EXCERPTED RECORDS Start Marker

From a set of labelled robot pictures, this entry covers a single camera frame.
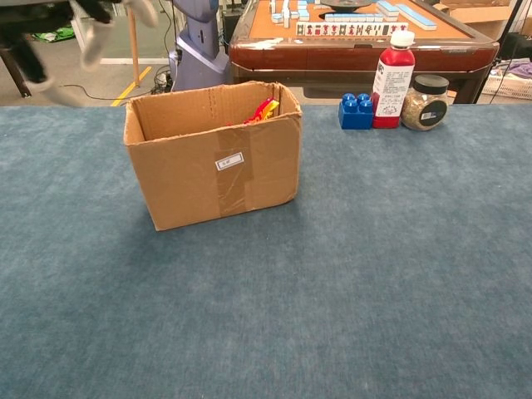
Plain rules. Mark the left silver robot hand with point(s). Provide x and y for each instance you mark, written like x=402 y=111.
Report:
x=25 y=50

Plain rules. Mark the feather shuttlecock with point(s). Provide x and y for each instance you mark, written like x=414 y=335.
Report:
x=262 y=113

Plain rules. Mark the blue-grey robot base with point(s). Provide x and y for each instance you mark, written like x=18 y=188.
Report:
x=199 y=54

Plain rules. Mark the green plastic snack packets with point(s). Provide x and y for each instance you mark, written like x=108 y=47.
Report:
x=62 y=33

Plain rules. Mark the open cardboard box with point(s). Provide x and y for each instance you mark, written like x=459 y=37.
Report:
x=178 y=183

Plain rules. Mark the large brown cardboard carton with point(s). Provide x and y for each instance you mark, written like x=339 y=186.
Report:
x=478 y=16

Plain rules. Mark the black slanted table leg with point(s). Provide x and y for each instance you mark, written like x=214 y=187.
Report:
x=16 y=79

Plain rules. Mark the wooden pole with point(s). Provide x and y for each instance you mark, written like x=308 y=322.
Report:
x=134 y=50

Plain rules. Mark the white power strip with plugs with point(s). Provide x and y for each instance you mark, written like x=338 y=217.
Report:
x=163 y=78

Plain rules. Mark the scattered blue mahjong tiles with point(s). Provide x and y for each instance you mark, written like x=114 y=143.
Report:
x=287 y=12

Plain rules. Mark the brown mahjong table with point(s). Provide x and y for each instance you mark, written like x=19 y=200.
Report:
x=332 y=58

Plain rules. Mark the mahjong tile row faces showing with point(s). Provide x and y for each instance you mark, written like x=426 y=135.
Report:
x=332 y=29

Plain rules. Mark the dark mahjong table centre disc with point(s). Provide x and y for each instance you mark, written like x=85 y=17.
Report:
x=345 y=4

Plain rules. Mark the mahjong tile row blue backs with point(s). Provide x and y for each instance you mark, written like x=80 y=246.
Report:
x=415 y=16
x=353 y=17

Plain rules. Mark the blue building block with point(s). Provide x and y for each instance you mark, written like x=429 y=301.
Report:
x=353 y=118

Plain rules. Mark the stacked blue mahjong tiles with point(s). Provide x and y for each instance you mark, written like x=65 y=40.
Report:
x=386 y=8

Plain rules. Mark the red juice bottle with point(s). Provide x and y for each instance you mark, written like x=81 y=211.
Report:
x=392 y=79

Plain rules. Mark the glass jar black lid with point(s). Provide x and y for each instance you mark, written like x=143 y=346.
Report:
x=424 y=112

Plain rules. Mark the blue table mat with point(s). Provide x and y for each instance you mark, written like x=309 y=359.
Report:
x=415 y=249

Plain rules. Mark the black tripod stand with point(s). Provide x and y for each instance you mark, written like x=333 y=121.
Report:
x=509 y=21

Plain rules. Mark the white plastic basket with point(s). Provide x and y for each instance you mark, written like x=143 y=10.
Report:
x=511 y=87

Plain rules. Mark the purple cloth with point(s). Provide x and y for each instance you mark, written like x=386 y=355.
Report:
x=521 y=68

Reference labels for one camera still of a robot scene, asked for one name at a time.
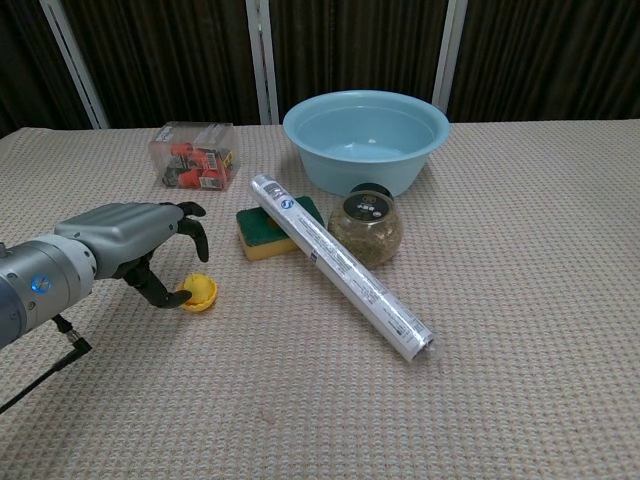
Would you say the round glass jar black lid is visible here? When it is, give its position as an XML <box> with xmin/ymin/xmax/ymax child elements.
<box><xmin>327</xmin><ymin>182</ymin><xmax>404</xmax><ymax>269</ymax></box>

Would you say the white frame post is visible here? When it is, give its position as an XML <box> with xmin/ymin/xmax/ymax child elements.
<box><xmin>245</xmin><ymin>0</ymin><xmax>280</xmax><ymax>126</ymax></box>
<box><xmin>431</xmin><ymin>0</ymin><xmax>469</xmax><ymax>115</ymax></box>
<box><xmin>38</xmin><ymin>0</ymin><xmax>110</xmax><ymax>130</ymax></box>

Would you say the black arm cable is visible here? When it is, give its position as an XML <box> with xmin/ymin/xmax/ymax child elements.
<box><xmin>0</xmin><ymin>313</ymin><xmax>94</xmax><ymax>414</ymax></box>

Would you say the light blue plastic basin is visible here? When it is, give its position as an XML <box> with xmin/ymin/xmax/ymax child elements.
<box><xmin>282</xmin><ymin>89</ymin><xmax>452</xmax><ymax>198</ymax></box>

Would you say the green and yellow sponge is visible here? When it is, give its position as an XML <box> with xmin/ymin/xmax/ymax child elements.
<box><xmin>235</xmin><ymin>195</ymin><xmax>324</xmax><ymax>262</ymax></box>

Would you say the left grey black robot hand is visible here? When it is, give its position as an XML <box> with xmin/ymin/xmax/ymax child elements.
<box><xmin>53</xmin><ymin>201</ymin><xmax>210</xmax><ymax>309</ymax></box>

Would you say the beige woven tablecloth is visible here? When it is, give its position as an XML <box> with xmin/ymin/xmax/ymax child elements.
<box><xmin>0</xmin><ymin>119</ymin><xmax>640</xmax><ymax>480</ymax></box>

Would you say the clear box with orange clips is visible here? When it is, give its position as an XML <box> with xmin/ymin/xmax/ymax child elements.
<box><xmin>148</xmin><ymin>121</ymin><xmax>241</xmax><ymax>192</ymax></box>

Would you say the white wrapped film roll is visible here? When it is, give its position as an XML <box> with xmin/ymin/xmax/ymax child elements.
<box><xmin>249</xmin><ymin>172</ymin><xmax>437</xmax><ymax>365</ymax></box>

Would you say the dark pleated curtain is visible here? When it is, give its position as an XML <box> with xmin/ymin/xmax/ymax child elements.
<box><xmin>0</xmin><ymin>0</ymin><xmax>640</xmax><ymax>139</ymax></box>

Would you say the yellow plastic cap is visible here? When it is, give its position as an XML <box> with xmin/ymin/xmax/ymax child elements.
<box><xmin>180</xmin><ymin>279</ymin><xmax>220</xmax><ymax>314</ymax></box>

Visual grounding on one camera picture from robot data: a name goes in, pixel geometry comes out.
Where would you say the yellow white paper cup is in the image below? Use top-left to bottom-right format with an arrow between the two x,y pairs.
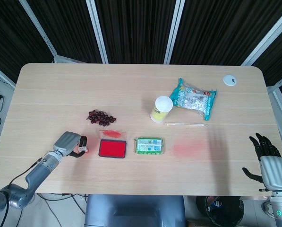
150,95 -> 174,123

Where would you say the white round cable grommet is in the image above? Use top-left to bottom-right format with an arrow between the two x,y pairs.
223,74 -> 238,87

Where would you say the green tissue pack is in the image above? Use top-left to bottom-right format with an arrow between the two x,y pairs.
133,136 -> 166,156

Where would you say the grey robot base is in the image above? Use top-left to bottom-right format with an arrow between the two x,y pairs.
84,194 -> 187,227

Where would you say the teal snack bag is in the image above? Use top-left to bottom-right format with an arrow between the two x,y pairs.
169,78 -> 217,121

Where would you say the dark red grape bunch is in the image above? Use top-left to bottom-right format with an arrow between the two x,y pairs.
86,109 -> 118,125

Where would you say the black trash bin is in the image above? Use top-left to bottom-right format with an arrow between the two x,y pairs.
196,195 -> 245,225

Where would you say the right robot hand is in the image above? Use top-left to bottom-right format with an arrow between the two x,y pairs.
242,133 -> 282,192

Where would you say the black folding screen panel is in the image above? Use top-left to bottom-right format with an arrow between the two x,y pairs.
170,0 -> 282,66
251,22 -> 282,87
0,0 -> 53,84
27,0 -> 103,64
94,0 -> 177,64

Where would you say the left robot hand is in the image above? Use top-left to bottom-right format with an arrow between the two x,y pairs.
52,131 -> 89,158

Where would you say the red ink pad black case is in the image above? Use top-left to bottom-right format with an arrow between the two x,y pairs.
98,129 -> 128,159

EXCERPTED RECORDS End Marker

Output the lines from the one with "Where would you say the left" to the final line of the entries above, exactly as they stand, please, and nothing else.

_RESPONSE AREA_:
Where would you say the left robot hand is in the image above? Use top-left to bottom-right format with an arrow between the two x,y pairs.
52,131 -> 89,158

Where would you say the red ink pad black case is in the image above? Use top-left to bottom-right format with an arrow between the two x,y pairs.
98,129 -> 128,159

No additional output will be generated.